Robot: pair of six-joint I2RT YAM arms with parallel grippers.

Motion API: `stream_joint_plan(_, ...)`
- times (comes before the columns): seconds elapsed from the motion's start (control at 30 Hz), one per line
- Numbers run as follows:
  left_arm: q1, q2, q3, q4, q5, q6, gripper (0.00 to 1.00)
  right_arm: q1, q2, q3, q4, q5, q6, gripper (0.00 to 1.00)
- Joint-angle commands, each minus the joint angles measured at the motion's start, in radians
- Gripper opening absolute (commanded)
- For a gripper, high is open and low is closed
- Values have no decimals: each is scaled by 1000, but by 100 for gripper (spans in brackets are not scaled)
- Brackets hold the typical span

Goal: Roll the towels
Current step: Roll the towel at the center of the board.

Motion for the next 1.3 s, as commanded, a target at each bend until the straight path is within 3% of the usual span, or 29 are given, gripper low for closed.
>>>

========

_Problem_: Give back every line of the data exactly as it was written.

_Task output_:
Robot: pair of six-joint I2RT YAM arms with parallel grippers.

Motion API: `stream_joint_plan(_, ...)`
- times (comes before the columns): seconds elapsed from the motion's start (control at 30 Hz), one per line
- Numbers run as follows:
  left_arm: q1, q2, q3, q4, q5, q6, gripper (0.00 to 1.00)
  right_arm: q1, q2, q3, q4, q5, q6, gripper (0.00 to 1.00)
- Joint-angle commands, each minus the joint angles measured at the motion's start, in radians
- Gripper opening absolute (commanded)
- For a gripper, high is open and low is closed
- Values have no decimals: each is scaled by 1000, but by 100 for gripper (spans in brackets are not scaled)
- Brackets hold the typical span

Goal: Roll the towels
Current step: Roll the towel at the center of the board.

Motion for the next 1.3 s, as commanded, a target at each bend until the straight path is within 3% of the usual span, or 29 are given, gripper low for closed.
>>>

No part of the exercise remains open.